■ HOW TO COMPLETE THIS TASK
Write the data below out in full, exactly as it stands.

■ DATASET EXCERPTS

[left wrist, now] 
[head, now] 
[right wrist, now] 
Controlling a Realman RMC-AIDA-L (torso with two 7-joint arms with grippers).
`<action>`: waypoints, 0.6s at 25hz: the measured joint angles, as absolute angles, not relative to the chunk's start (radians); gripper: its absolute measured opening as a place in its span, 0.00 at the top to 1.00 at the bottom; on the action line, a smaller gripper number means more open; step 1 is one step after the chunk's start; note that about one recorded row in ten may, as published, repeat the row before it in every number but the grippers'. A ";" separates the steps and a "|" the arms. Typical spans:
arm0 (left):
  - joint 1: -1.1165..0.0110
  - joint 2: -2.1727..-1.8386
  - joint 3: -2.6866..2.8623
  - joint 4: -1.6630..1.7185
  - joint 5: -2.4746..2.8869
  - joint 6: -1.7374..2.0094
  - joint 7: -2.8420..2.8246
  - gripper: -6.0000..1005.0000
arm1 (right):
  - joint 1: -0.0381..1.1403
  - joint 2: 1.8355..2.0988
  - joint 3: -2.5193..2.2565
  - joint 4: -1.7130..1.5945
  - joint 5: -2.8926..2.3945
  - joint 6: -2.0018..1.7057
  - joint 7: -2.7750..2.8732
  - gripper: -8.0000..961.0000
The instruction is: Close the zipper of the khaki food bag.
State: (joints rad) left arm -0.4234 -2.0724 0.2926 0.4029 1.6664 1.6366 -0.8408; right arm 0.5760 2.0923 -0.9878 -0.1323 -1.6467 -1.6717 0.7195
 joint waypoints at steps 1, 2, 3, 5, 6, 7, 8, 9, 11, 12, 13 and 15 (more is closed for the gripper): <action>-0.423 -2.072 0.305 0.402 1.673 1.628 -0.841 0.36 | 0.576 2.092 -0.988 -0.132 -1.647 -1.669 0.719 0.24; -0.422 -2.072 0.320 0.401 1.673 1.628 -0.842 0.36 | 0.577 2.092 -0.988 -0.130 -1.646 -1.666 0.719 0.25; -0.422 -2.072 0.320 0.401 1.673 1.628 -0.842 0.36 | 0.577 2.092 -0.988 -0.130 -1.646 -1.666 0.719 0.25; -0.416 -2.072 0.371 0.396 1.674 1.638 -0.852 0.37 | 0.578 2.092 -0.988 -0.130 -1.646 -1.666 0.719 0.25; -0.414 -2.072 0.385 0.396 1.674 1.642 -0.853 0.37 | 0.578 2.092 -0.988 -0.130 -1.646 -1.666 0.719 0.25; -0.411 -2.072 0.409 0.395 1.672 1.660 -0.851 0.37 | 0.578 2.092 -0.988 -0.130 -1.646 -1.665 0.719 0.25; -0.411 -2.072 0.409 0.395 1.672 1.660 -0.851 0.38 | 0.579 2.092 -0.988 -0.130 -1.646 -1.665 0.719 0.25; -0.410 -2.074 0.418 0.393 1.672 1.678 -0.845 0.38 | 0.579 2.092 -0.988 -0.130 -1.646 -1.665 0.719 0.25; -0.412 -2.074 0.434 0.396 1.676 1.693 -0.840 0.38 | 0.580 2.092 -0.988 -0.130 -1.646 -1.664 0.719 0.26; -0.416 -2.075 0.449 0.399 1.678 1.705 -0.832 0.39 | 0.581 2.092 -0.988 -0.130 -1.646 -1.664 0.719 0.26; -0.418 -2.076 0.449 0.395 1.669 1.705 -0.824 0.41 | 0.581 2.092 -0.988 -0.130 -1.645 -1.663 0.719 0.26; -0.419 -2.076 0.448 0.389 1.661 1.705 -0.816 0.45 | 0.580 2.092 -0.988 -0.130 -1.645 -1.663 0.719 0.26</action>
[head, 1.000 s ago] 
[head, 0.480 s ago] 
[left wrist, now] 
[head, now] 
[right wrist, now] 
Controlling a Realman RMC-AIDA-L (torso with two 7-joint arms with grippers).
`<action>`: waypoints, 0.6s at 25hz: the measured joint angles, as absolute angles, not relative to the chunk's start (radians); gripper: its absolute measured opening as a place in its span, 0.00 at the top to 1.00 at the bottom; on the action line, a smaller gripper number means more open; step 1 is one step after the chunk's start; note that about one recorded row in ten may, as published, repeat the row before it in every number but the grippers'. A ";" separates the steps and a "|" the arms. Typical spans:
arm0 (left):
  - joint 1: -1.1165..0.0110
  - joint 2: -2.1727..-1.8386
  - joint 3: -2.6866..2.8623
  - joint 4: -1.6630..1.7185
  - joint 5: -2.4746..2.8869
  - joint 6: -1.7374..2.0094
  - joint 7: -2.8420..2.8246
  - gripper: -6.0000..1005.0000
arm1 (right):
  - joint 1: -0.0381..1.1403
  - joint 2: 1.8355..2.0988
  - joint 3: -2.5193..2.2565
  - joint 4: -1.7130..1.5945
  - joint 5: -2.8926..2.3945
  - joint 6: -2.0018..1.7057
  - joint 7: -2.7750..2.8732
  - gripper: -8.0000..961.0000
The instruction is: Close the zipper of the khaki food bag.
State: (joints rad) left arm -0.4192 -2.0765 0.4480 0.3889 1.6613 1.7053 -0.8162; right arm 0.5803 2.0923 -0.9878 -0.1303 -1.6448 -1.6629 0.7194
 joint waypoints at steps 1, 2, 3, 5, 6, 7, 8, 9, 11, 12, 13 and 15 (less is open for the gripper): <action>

■ RESPONSE TO THE EXERCISE
[left wrist, now] 
[head, now] 
[right wrist, now] 
Controlling a Realman RMC-AIDA-L (torso with two 7-joint arms with grippers).
`<action>`: waypoints, 0.6s at 25hz: the measured joint angles, as absolute angles, not relative to the chunk's start (radians); gripper: its absolute measured opening as a place in its span, 0.00 at the top to 1.00 at the bottom; on the action line, a smaller gripper number means more open; step 1 is one step after the chunk's start; note that about one recorded row in ten may, as published, repeat the row before it in every number but the grippers'. A ";" separates the steps and a "|" the arms. Typical spans:
arm0 (left):
  - joint 1: -1.1165..0.0110
  - joint 2: -2.1727..-1.8386
  - joint 3: -2.6866..2.8623
  - joint 4: -1.6630..1.7185
  - joint 5: -2.4746..2.8869
  - joint 6: -1.7374..2.0094
  - joint 7: -2.8420..2.8246
  - gripper: -6.0000..1005.0000
arm1 (right):
  - joint 1: -0.0381..1.1403
  - joint 2: 1.8355..2.0988
  - joint 3: -2.5193..2.2565
  - joint 4: -1.7130..1.5945
  - joint 5: -2.8926..2.3945
  - joint 6: -2.0018..1.7057
  - joint 7: -2.7750..2.8732
  - gripper: -8.0000..961.0000
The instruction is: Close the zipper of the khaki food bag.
State: (joints rad) left arm -0.4234 -2.0724 0.2926 0.4029 1.6664 1.6366 -0.8408; right arm 0.5760 2.0923 -0.9878 -0.1323 -1.6467 -1.6717 0.7195
 joint waypoints at steps 1, 2, 3, 5, 6, 7, 8, 9, 11, 12, 13 and 15 (more is closed for the gripper): <action>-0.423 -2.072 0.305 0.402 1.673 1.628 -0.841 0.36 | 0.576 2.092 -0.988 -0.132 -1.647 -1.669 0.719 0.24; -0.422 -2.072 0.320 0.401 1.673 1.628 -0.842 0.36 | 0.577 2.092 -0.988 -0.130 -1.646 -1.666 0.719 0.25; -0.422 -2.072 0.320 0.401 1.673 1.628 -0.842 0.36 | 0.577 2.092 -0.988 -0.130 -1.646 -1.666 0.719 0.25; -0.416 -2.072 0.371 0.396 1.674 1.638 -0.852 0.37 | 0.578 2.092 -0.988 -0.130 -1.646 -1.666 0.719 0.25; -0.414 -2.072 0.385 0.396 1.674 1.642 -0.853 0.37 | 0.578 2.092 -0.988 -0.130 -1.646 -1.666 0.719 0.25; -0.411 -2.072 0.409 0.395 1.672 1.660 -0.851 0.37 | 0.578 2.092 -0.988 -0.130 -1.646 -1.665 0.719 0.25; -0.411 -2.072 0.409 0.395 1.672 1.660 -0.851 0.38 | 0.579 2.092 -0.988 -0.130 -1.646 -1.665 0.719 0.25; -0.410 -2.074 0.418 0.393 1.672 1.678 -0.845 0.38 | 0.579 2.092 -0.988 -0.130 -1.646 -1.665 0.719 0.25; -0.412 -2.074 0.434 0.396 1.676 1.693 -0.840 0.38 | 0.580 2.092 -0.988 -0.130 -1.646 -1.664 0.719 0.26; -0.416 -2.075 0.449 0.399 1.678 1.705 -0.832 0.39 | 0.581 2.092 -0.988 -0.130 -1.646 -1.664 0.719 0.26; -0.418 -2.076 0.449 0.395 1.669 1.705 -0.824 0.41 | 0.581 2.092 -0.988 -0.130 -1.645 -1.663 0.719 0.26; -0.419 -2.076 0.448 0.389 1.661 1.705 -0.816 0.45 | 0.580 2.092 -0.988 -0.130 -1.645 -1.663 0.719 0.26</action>
[head, 1.000 s ago] 
[head, 0.480 s ago] 
[left wrist, now] 
[head, now] 
[right wrist, now] 
Controlling a Realman RMC-AIDA-L (torso with two 7-joint arms with grippers).
`<action>`: waypoints, 0.6s at 25hz: the measured joint angles, as absolute angles, not relative to the chunk's start (radians); gripper: its absolute measured opening as a place in its span, 0.00 at the top to 1.00 at the bottom; on the action line, a smaller gripper number means more open; step 1 is one step after the chunk's start; note that about one recorded row in ten may, as published, repeat the row before it in every number but the grippers'. A ";" separates the steps and a "|" the arms. Typical spans:
arm0 (left):
  - joint 1: -1.1165..0.0110
  - joint 2: -2.1727..-1.8386
  - joint 3: -2.6866..2.8623
  - joint 4: -1.6630..1.7185
  - joint 5: -2.4746..2.8869
  - joint 6: -1.7374..2.0094
  - joint 7: -2.8420..2.8246
  - gripper: -6.0000..1005.0000
arm1 (right):
  - joint 1: -0.0381..1.1403
  - joint 2: 1.8355..2.0988
  - joint 3: -2.5193..2.2565
  - joint 4: -1.7130..1.5945
  - joint 5: -2.8926..2.3945
  - joint 6: -2.0018..1.7057
  - joint 7: -2.7750..2.8732
  - gripper: -8.0000..961.0000
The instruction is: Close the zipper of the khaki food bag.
State: (joints rad) left arm -0.4192 -2.0765 0.4480 0.3889 1.6613 1.7053 -0.8162; right arm 0.5803 2.0923 -0.9878 -0.1303 -1.6448 -1.6629 0.7194
 joint waypoints at steps 1, 2, 3, 5, 6, 7, 8, 9, 11, 12, 13 and 15 (less is open for the gripper): <action>

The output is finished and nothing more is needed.